Choosing whether to breastfeed or formula feed is one of the first and biggest decisions a new mum has to make.
Luckily, Kate Middleton has got some amazing parental figures to look up to for guidance, including the Queen, who is said to have been a big influence in how Kate fed her three children, Prince George, Princess Charlotte, and Prince Louis.
Traditionally, royal mothers didn’t breastfeed their babies, but all that changed when the Queen welcomed her own children, as royal historian Amy Licence told The Guardian. “Royal breastfeeding mothers are a relatively new phenomenon,” Licence explained.
“Historically, most royal mothers did not always believe that breast was best. In fact, in some cases, it was considered at best an inconvenience, at worst, downright harmful.”
This meant that the majority of royal babies were handed over to a wet nurse (a woman who breastfeeds another’s child).

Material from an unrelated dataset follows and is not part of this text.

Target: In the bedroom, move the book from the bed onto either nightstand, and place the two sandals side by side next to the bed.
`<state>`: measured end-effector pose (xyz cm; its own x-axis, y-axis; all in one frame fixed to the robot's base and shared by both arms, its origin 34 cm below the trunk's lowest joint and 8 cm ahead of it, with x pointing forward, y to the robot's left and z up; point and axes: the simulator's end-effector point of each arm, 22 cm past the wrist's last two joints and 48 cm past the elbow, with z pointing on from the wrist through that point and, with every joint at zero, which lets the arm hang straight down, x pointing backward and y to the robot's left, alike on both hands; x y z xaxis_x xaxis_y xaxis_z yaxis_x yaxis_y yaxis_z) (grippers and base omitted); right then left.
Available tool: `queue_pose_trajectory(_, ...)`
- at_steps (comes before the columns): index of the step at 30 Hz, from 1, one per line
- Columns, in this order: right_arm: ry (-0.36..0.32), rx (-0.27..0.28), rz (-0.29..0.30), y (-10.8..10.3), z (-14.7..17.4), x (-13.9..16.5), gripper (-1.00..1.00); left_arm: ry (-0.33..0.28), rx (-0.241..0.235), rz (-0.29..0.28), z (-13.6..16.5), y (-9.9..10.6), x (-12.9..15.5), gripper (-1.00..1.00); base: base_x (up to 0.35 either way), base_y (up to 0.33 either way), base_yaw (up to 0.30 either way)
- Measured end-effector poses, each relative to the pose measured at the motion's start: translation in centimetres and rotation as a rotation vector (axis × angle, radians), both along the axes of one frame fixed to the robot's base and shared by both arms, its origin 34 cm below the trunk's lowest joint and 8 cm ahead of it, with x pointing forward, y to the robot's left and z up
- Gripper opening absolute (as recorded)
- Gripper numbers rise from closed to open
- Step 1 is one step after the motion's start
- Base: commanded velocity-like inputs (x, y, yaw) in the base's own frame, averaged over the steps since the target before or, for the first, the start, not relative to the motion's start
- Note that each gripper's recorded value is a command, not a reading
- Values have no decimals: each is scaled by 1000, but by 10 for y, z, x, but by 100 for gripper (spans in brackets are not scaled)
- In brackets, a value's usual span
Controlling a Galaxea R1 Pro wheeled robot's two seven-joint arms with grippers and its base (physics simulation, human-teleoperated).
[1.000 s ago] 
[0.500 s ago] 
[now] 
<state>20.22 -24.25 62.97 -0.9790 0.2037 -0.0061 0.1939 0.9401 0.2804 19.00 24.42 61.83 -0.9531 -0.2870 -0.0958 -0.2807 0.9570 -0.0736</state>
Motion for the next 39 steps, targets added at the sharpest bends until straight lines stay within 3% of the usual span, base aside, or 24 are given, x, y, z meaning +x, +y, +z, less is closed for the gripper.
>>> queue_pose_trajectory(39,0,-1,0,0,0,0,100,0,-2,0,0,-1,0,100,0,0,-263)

As for why royals avoided breastfeeding, Licence explained that: “Royal women were often little more than symbolic figures, delivering child after child to secure a dynasty. “This was particularly important in times of high infant and child mortality when the production of second, third and fourth sons was crucial. “Breastfeeding offers a degree of contraceptive protection, so with their babies being fed by others, Queens were free to resume their duties and begin the process of conceiving the next heir.”
The Queen’s daughter-in-law Princess Diana also decided to breastfeed as well, and later the Duchess of Cambridge. “Princess Diana insisted on nursing William and Harry herself”, Licence revealed, adding that both Kate and Prince William frequently mentioned they were keen to take a “hands-on” approach with their little ones.
The Queen also had a big influence on Prince Louis’ official name. William and Kate’s youngest child was born on April 23, 2018, and the proud new parents named him Louis Arthur Charles. Like his older siblings, Prince George and Princess Charlotte, Louis doesn’t have a surname and is formally known as His Royal Highness Prince Louis of Cambridge.
But his HRH title was far from certain thanks to a longstanding rule put in place by King George V, reports the Express. In 1917, he set out guidance on which royals were allowed to have titles. It was decided then that only those closest to the top of the line of succession would be automatically granted titles.
King George V decided that only the sovereign’s children would automatically become a Prince or Princess, as well as any grandchildren born through the male line. But great-grandchildren were not included.